Have breathed that vow which, heard on high,

E'en angels witness in the sky:-

Elate with joy, with rapture warm,

They gather every passing charm;

And o'er the future, spread each flower

Which hope can cull from fancy's bower;

And fondly view their years bestrewed

With roseate bliss and halcyon good.

Ah!
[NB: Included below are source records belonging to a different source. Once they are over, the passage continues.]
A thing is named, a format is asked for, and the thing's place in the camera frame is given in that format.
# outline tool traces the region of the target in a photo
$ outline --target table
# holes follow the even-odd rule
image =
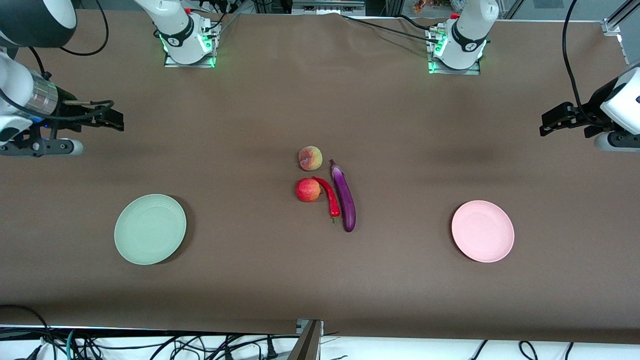
[[[67,48],[89,51],[103,25],[78,12]],[[76,158],[0,159],[3,302],[54,325],[278,333],[322,318],[345,336],[640,340],[639,158],[579,129],[538,134],[573,99],[560,22],[497,22],[482,74],[446,76],[420,40],[337,15],[242,15],[215,69],[165,69],[146,14],[107,16],[100,54],[41,55],[58,86],[113,99],[125,132],[83,130]],[[572,23],[568,47],[584,100],[624,69],[596,23]],[[296,162],[307,145],[325,158],[313,173]],[[350,234],[324,198],[294,196],[330,178],[330,158],[354,193]],[[168,261],[136,266],[113,227],[148,193],[178,199],[189,229]],[[474,199],[514,223],[502,261],[452,242]]]

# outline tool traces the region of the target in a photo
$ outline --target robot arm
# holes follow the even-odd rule
[[[495,0],[468,0],[459,19],[444,23],[445,38],[434,55],[452,69],[468,69],[482,56],[486,36],[498,19]]]
[[[172,60],[189,65],[214,49],[211,20],[188,12],[179,0],[134,0],[149,14]]]
[[[640,64],[596,90],[582,105],[584,113],[564,102],[542,115],[540,136],[586,126],[584,137],[595,138],[604,151],[640,151]]]
[[[2,47],[61,47],[75,30],[70,0],[0,1]],[[122,114],[110,108],[112,101],[104,103],[79,102],[0,49],[0,155],[80,154],[82,143],[57,139],[58,130],[104,126],[123,131]],[[51,130],[48,138],[41,136],[42,127]]]

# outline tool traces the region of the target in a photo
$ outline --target eggplant
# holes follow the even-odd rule
[[[347,233],[350,233],[356,227],[356,205],[353,202],[351,190],[349,190],[349,185],[347,185],[347,179],[345,179],[344,173],[340,170],[340,167],[335,164],[333,159],[330,161],[331,177],[333,178],[333,184],[335,185],[335,190],[340,200],[340,207],[342,208],[344,229]]]

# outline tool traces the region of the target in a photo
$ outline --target cable
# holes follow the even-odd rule
[[[435,25],[431,25],[431,26],[422,26],[422,25],[418,24],[417,22],[413,21],[413,19],[411,19],[410,17],[405,16],[405,15],[403,15],[401,13],[399,13],[397,15],[394,15],[394,17],[399,17],[399,18],[402,18],[404,20],[407,20],[411,25],[415,26],[416,28],[422,29],[422,30],[429,30],[429,28],[431,28],[431,26],[436,26],[437,25],[437,24],[435,24]]]
[[[149,360],[154,360],[154,358],[160,354],[160,351],[162,351],[162,349],[164,349],[167,345],[169,345],[170,343],[173,343],[175,340],[177,340],[180,336],[174,336],[172,338],[170,338],[169,340],[165,341],[164,343],[162,343],[162,345],[160,345],[156,351],[153,353],[153,355],[151,355],[151,357],[149,358]]]
[[[573,343],[569,343],[569,347],[566,348],[566,352],[564,353],[564,360],[569,360],[569,353],[573,349]]]
[[[480,347],[476,350],[476,354],[469,360],[477,360],[478,356],[480,356],[482,348],[486,345],[487,341],[489,340],[483,340],[483,342],[480,344]]]
[[[342,16],[343,18],[345,18],[345,19],[349,19],[349,20],[351,20],[351,21],[355,21],[355,22],[359,22],[359,23],[361,23],[361,24],[365,24],[365,25],[373,26],[373,27],[375,27],[375,28],[379,28],[379,29],[383,29],[383,30],[391,31],[391,32],[393,32],[393,33],[397,33],[397,34],[400,34],[400,35],[404,35],[404,36],[406,36],[406,37],[412,37],[412,38],[420,39],[420,40],[422,40],[422,41],[432,42],[432,43],[434,43],[434,44],[438,42],[436,39],[426,38],[426,37],[419,37],[419,36],[417,36],[417,35],[413,35],[413,34],[405,33],[405,32],[402,32],[402,31],[395,30],[395,29],[386,28],[386,27],[384,27],[384,26],[380,26],[380,25],[377,25],[377,24],[373,24],[373,23],[371,23],[371,22],[362,21],[362,20],[360,20],[360,19],[354,19],[354,18],[352,18],[352,17],[348,17],[348,16],[346,16],[346,15],[341,15],[341,16]]]
[[[0,304],[0,308],[5,307],[8,309],[20,309],[20,310],[25,310],[25,311],[29,311],[31,314],[34,314],[38,320],[42,323],[42,326],[44,326],[44,329],[49,337],[49,339],[54,342],[54,337],[51,334],[51,328],[47,325],[47,322],[44,321],[44,319],[42,318],[42,316],[40,316],[40,314],[38,314],[34,309],[31,309],[30,307],[26,307],[26,306],[22,306],[22,305],[14,305],[14,304]],[[58,358],[58,352],[56,351],[55,345],[53,348],[53,359],[57,360]]]
[[[389,5],[389,3],[385,1],[385,5],[384,5],[384,7],[382,8],[382,10],[380,10],[380,13],[378,14],[378,16],[382,16],[382,14],[384,14],[384,13],[385,13],[385,10],[387,9],[387,6],[388,6],[388,5]]]
[[[93,346],[95,346],[97,348],[103,348],[104,350],[137,350],[137,349],[141,349],[141,348],[158,347],[160,345],[162,345],[162,344],[140,345],[140,346],[137,346],[137,347],[105,347],[105,346],[93,343]]]
[[[171,356],[169,357],[169,359],[173,360],[175,359],[175,356],[182,350],[187,350],[190,352],[194,352],[196,355],[198,355],[198,360],[200,360],[200,354],[198,354],[197,352],[195,352],[194,350],[188,349],[186,348],[190,343],[194,342],[196,339],[200,339],[201,336],[195,336],[193,339],[187,341],[186,343],[182,343],[180,341],[174,341],[173,342],[173,351],[171,352]],[[176,347],[175,344],[176,343],[180,343],[182,346],[181,347]]]
[[[571,80],[571,88],[573,89],[573,95],[575,96],[575,102],[577,102],[578,110],[582,113],[585,119],[588,119],[587,114],[584,112],[584,108],[582,108],[582,103],[580,102],[580,94],[578,93],[578,86],[575,84],[575,77],[573,76],[573,71],[571,70],[571,65],[569,64],[569,57],[566,53],[566,30],[569,26],[569,19],[571,18],[571,14],[573,13],[573,7],[575,7],[575,3],[578,0],[573,0],[571,5],[569,5],[569,10],[566,12],[566,18],[564,19],[564,26],[562,28],[562,56],[564,58],[564,65],[566,66],[566,71],[569,73],[569,79]]]
[[[524,349],[522,348],[523,344],[527,344],[529,346],[529,348],[531,349],[531,352],[533,352],[533,358],[529,357],[525,352]],[[520,353],[522,354],[522,356],[526,357],[528,360],[538,360],[538,355],[536,354],[536,349],[533,348],[533,345],[531,345],[530,342],[528,341],[521,341],[518,343],[518,349],[520,349]]]
[[[73,338],[74,332],[76,332],[75,329],[71,330],[69,336],[67,336],[67,360],[71,360],[71,339]]]
[[[205,358],[205,360],[211,360],[213,359],[216,355],[218,355],[218,352],[220,352],[220,350],[226,349],[228,348],[229,344],[232,343],[235,340],[238,340],[239,338],[242,338],[244,335],[240,335],[240,336],[232,336],[231,338],[229,338],[228,336],[225,338],[225,341],[223,341],[222,344],[220,344],[220,346],[218,346],[218,348],[214,351],[211,352],[211,355],[207,356]]]
[[[220,17],[220,20],[216,21],[216,23],[215,23],[215,24],[213,24],[213,25],[209,26],[208,28],[204,28],[204,31],[205,31],[205,32],[207,32],[207,31],[209,31],[209,30],[211,30],[211,29],[215,28],[216,26],[220,25],[220,23],[222,22],[222,19],[224,19],[224,18],[225,18],[225,15],[226,15],[226,14],[227,14],[227,13],[222,13],[222,16]]]
[[[40,117],[43,119],[51,119],[51,120],[67,120],[67,121],[78,121],[78,120],[88,120],[92,117],[96,117],[98,115],[102,115],[105,112],[107,112],[109,109],[111,109],[114,105],[113,100],[103,100],[103,101],[91,101],[90,104],[91,105],[103,105],[106,104],[104,107],[96,110],[96,111],[92,111],[90,113],[86,113],[84,115],[78,115],[78,116],[54,116],[54,115],[47,115],[44,113],[39,113],[37,111],[33,111],[31,109],[27,109],[24,106],[19,105],[18,103],[16,103],[15,101],[9,99],[9,97],[4,93],[4,91],[2,91],[2,89],[0,89],[0,99],[6,101],[9,103],[9,105],[13,106],[14,108],[27,113],[31,116],[35,116],[35,117]]]
[[[106,15],[104,15],[104,10],[102,9],[102,5],[100,5],[100,1],[95,0],[95,3],[98,4],[98,9],[100,9],[100,13],[102,14],[102,20],[104,20],[104,42],[97,50],[92,51],[90,53],[77,53],[75,51],[67,50],[64,47],[60,47],[60,49],[65,53],[69,53],[71,55],[77,55],[77,56],[91,56],[101,52],[102,49],[104,49],[104,47],[107,46],[107,43],[109,42],[109,23],[107,22]]]
[[[33,57],[36,58],[36,61],[38,62],[38,68],[40,68],[40,75],[42,75],[42,77],[44,78],[45,76],[44,65],[42,65],[42,60],[40,59],[40,55],[38,55],[38,53],[36,52],[36,49],[34,49],[33,46],[29,46],[29,50],[31,50]]]
[[[297,339],[297,338],[299,338],[299,336],[297,336],[297,335],[277,335],[277,336],[270,336],[270,338],[271,339]],[[256,340],[246,341],[244,343],[240,343],[240,344],[237,344],[237,345],[233,345],[231,347],[229,347],[229,346],[227,346],[227,347],[229,349],[229,352],[231,352],[231,351],[237,350],[237,349],[239,349],[241,347],[252,345],[252,344],[258,343],[260,341],[265,341],[265,340],[267,340],[267,338],[260,338],[260,339],[256,339]],[[225,354],[220,354],[220,356],[218,356],[214,360],[220,360],[223,357],[225,357]]]

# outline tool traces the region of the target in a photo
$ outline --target metal bracket
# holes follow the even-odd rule
[[[441,29],[444,28],[444,25],[441,27],[440,26],[441,24],[443,23],[438,24],[437,27],[431,27],[430,30],[425,30],[424,31],[425,37],[429,39],[434,38],[436,40],[442,40],[443,33]],[[426,42],[426,43],[427,43],[427,61],[429,62],[430,74],[480,75],[479,60],[476,60],[476,62],[474,62],[474,64],[467,69],[462,69],[462,70],[452,69],[446,66],[444,62],[442,62],[442,60],[439,59],[437,56],[434,56],[436,49],[438,48],[438,46],[441,46],[441,44],[434,44],[432,42]]]
[[[608,37],[617,36],[620,34],[619,25],[634,13],[640,7],[640,0],[626,0],[620,7],[611,14],[611,16],[605,18],[602,24],[602,32]]]
[[[301,335],[296,341],[287,360],[318,360],[320,358],[320,337],[324,331],[324,321],[298,319],[296,334]]]
[[[600,21],[600,25],[602,26],[602,33],[604,34],[604,36],[616,37],[620,35],[620,27],[616,25],[614,28],[611,28],[609,19],[604,19],[603,21]]]
Reckless they what griefs assail,

When bleak misfortune blows her gale:-

Affections crushed by wasting Death,

The eye bedimmed, and gasped the breath;

Beauty's bright form to dust returned,

And life's fond hopes with her enurned;

A solitary mourner's tread

Is heard o'er mansions of the dead;

The sad spectator of mankind,

Who lives without one joy behind.

But see, a gayer scene inspires,

Where love illumes his brightest fires;

And keener points his polished dart,

To carry captive all the heart.

The ballroom mopes, and high the blaze

Of radiant beauty, strikes the gaze:

Soft music floats upon the air,

And woman's charms shine doubly fair;

The dancer's steps drawn cut with art,

Their gay mysterious joys impart;

And mingling in the magic maze,

Each fair her brightest power displays;-

Now treading, to melodious sounds,

The blithe cotillion's graceful rounds;

Now, in the measured contra dance,

Shoots from her eye the thrilling glance,

Or, in the reel's fantastic measures

Trips the gay paths of sprightly pleasure;

While strains enamored breathe the sigh,

That magic chord of sympathy.

No wanton waltz shall here intrude,

With manners low and action rude-

Columbia's fair detest the art,

When siren song pollutes the heart;

And wakes its wild lascivious charms

To give to vice alluring forms.

With dimpled cheek, and laughing eye,

Their brightest gem is modesty.

Such are the scenes which, here awhile,

Shed o'er my lot joy's roseate smile;

As on the banks of Pearl I stray,

And laughing pass the hours away:

Here in these cool secluded shades,

These verdant lawns and sylvan glades;

How pleasure's beams, with brightening ray,

Illumine all the live long day;

And yield each bliss, whose charms impart

Their soothing solace to the heart

Friends I have found, but late made known,

Friends whom my feelings fondly own;

Beauty's high charms, and woman's worth;

All-all have poured their brilliance forth;

And wit and talents have bestrewed

Their flowrets on my solitude.

These dreams are o'er; again my way,

Is far from Pleasure's fading ray:

The tumult of the world I seek,

Its halcyon sky, or tempest bleak;

Alike prepared with purposed mind,

Its sunshine or its storm to find.

Then farewell Pearl, and friends adieu,

My destined path is far from you:

Yet oft in memory's bright array.

Will throng the hours while here I stray;

And oft in dreams the heart shall trace,

Friendship's loved forms and Beauty's grace.